- Title card of Headliner in 2020.
- 頭條新聞
- Genre: News satire; Public affairs;
- Presented by: Ng Chi-sum; Tsang Chi-ho; Law Kai-sun; Wong He;
- Opening theme: "To the Limit" by Richard Myhill
- Country of origin: People's Republic of China (Hong Kong)
- Original language: Cantonese

Production
- Running time: 21–22 minutes
- Production company: RTHK

Original release
- Network: RTHK TV 31
- Release: April 4, 1989 – June 19, 2020

= Headliner (TV programme) =

Hong Kong news satire television program

Headliner (頭條新聞) was a Hong Kong television program produced by RTHK that airs on RTHK TV 31 which satires current affairs in Hong Kong, mainland China and the rest of the world. It first aired on 4 April 1989.

The show contains satirical sketches with self-referential humour, along with segments of news clips paired with music (Cantopop in particular), and content from guest contributors. A radio version of the show was briefly aired during the 1990s.

Headliner, being critical of the government of Hong Kong, was suspended indefinitely in May 2020 after the Communications Authority warned the broadcaster for "insulting" the police force in an episode aired on 14 February. RTHK says they will suspend the production of Headliner after this season was completed, the last episode was broadcast on 19 June.

== Incidents ==
=== Tung Chee-hwa comment ===
In October 2001, Tung Chee-hwa, the first Chief Executive of Hong Kong, commented that Headliner is "bad-taste production" after an episode aired on 13 October 2001 linked his administration to the Taliban. Chinese state newspapers People's Daily and Ta Kung Pao also criticised the programme and RTHK for being "anti-Tung".

=== TVB cancellation ===
On 5 July 2017, a first-run episode of the Headliner which aired a speech by Xi Jinping, General Secretary of the Chinese Communist Party - who was visiting Hong Kong that week - was cancelled by TVB. The episode was later aired on its J5 channel instead, while the RTHK TV 31 premiere remain untouched. TVB was accused for self-censorship. Amen Ng Man-yee, head of corporate communications of RTHK, stated that complaints has been made. Ng added that they are "awfully displeased" and believe that the suspension is "unusual and unprofessional".

=== Suspension ===

In February 2020, the Hong Kong Police Force issued an official complaint to the Director of Broadcasting of RTHK about an episode aired on 14 February, objecting in particular to a sketch where a cast member dressed as a police officer suggested that the force stockpiled large amount of personal protective equipment while leaving other government departments and medical workers short amid the COVID-19 outbreak.

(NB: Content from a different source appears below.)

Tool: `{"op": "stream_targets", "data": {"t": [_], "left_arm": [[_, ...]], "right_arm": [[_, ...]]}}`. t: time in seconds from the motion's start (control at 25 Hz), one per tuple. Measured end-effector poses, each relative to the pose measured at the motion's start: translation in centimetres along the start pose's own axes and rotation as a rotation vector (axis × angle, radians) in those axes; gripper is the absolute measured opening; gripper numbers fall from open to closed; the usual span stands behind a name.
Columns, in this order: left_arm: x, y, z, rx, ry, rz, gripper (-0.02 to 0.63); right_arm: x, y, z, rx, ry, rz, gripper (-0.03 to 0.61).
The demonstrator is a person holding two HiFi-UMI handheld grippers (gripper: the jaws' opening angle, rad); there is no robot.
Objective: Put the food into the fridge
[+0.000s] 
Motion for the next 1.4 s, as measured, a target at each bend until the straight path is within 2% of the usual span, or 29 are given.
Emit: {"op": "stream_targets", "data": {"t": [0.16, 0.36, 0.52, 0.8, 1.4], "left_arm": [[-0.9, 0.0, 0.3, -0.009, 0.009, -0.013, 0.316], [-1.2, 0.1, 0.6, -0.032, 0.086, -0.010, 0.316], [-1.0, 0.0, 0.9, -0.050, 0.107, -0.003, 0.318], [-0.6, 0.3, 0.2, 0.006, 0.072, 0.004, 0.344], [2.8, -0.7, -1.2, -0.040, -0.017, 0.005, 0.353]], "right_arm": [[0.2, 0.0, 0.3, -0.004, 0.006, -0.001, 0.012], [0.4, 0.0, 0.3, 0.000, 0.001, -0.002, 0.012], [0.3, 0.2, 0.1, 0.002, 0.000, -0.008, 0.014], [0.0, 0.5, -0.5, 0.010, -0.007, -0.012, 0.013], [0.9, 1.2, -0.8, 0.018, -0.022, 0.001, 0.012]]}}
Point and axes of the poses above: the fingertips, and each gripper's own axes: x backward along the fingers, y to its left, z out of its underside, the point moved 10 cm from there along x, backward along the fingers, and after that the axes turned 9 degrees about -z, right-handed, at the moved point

The police expressed "extreme regret", and argued that the supply is needed for its large workforce.

RTHK later responded that they "[understood] the hard work of the police" but explained the show offered a satirical perspective based on "different voices in the society". RTHK Programme Staff Union also added that the police force should accept public criticism.

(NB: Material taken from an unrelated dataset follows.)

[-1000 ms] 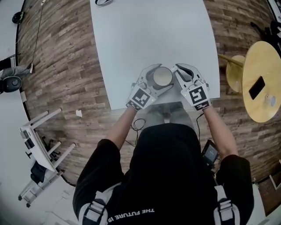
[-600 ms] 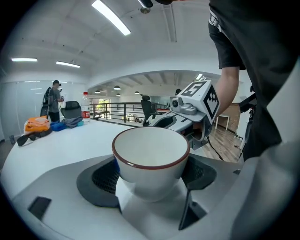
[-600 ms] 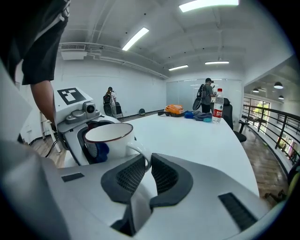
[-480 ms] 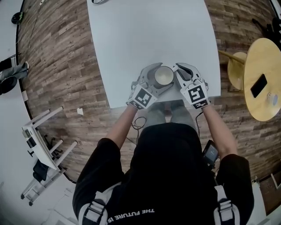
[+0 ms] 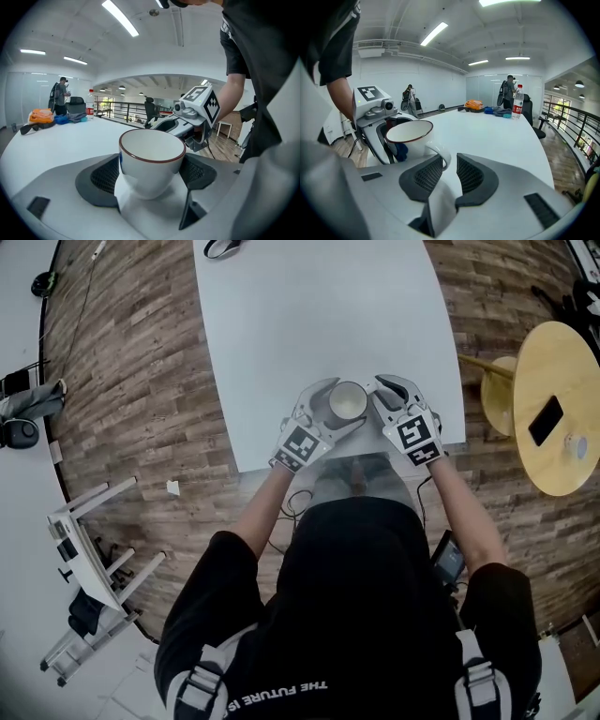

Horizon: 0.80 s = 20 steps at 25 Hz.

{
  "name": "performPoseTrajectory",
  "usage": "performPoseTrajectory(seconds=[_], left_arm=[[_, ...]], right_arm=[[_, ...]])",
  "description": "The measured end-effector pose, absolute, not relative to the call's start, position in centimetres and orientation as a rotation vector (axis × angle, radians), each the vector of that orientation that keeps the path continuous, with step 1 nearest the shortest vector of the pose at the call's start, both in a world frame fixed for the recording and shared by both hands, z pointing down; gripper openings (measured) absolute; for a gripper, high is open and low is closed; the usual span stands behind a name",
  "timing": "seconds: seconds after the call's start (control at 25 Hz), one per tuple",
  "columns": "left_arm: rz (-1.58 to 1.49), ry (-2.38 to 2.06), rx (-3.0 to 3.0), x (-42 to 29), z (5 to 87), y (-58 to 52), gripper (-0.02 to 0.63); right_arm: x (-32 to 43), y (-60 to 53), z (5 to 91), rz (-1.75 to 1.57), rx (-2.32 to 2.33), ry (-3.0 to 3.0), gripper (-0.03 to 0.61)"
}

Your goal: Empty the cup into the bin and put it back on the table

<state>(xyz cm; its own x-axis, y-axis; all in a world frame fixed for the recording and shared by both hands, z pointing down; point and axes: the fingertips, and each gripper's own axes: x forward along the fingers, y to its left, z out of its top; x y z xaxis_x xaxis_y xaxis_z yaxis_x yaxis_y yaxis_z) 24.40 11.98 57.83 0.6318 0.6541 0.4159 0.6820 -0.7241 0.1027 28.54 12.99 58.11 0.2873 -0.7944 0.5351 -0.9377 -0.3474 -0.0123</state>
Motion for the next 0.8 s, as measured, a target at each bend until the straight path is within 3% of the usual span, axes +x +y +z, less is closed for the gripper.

The Office of the Communications Authority announced on 18 February that they had received more than 200 complaints about the programme. Edward Yau, the Secretary for Commerce and Economic Development, urged RTHK to abide by its own charter. On 19 February, a group protesting the RTHK defamation of the police gathered outside the Hong Kong Police Headquarters, urging the force to issue a warning letter or sue the broadcaster for libel. Staff of the show thanked the viewers on Facebook, citing the show will do its best with the support from viewers. Within one day, the Headliner team's post had received some 197,000 thumbs up emojis by lunchtime, and over 250,000 signatures were collected in an online petition in support of the programme by April.

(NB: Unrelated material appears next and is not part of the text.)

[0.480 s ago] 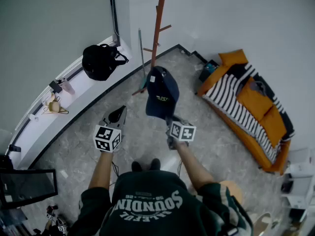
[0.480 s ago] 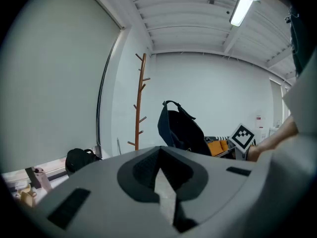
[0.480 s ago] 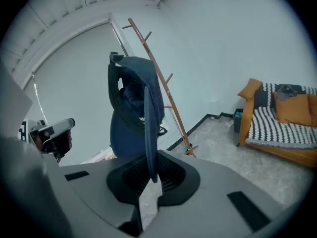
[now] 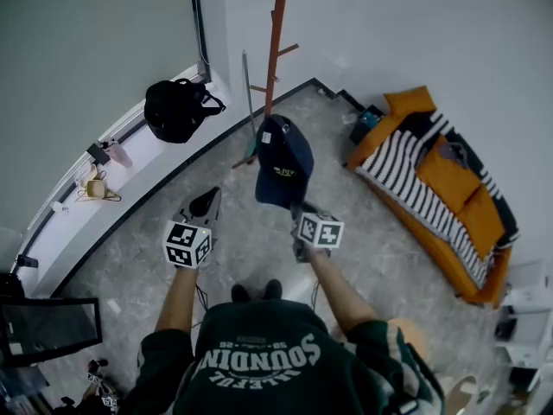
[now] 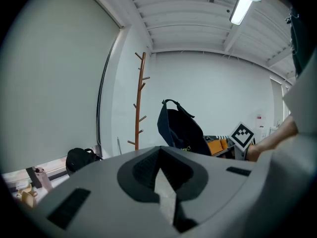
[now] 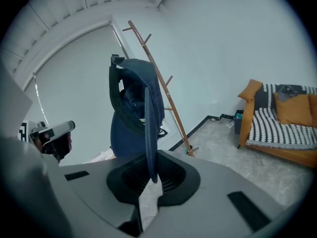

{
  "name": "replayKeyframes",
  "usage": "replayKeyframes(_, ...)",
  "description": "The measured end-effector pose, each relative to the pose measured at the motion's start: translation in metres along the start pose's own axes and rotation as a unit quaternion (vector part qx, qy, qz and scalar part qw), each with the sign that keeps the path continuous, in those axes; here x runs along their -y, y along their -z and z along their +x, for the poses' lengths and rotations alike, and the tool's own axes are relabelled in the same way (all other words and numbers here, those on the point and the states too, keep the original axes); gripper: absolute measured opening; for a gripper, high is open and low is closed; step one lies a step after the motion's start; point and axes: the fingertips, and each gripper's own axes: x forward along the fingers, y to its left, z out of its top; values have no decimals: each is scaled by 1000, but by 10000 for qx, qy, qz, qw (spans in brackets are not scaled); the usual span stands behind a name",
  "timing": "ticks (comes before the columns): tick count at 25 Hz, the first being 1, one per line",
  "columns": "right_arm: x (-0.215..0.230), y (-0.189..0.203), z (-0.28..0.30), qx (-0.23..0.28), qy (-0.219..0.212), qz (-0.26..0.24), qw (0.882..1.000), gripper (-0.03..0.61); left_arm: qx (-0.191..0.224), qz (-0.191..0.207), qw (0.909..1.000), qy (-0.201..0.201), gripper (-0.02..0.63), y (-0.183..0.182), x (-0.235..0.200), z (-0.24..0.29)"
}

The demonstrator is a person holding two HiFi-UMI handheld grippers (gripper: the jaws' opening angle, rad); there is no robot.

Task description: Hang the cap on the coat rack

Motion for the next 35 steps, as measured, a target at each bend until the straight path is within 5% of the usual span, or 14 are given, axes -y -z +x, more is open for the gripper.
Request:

In May 2020, the Communications Authority issued a warning to the broadcaster for "insulting" the police force and has promoted "insult and prejudice" by portraying police as trash. RTHK issued an apology to police officers and all others who were offended, and suspended the program, adding that a review would also be done afterwards. Yau said the ruling was fair and should be respected, and urged RTHK review its management.

On 29 January 2021, it was ruled that Headliner has broadcast content that was deemed to be insulting towards the HKPF.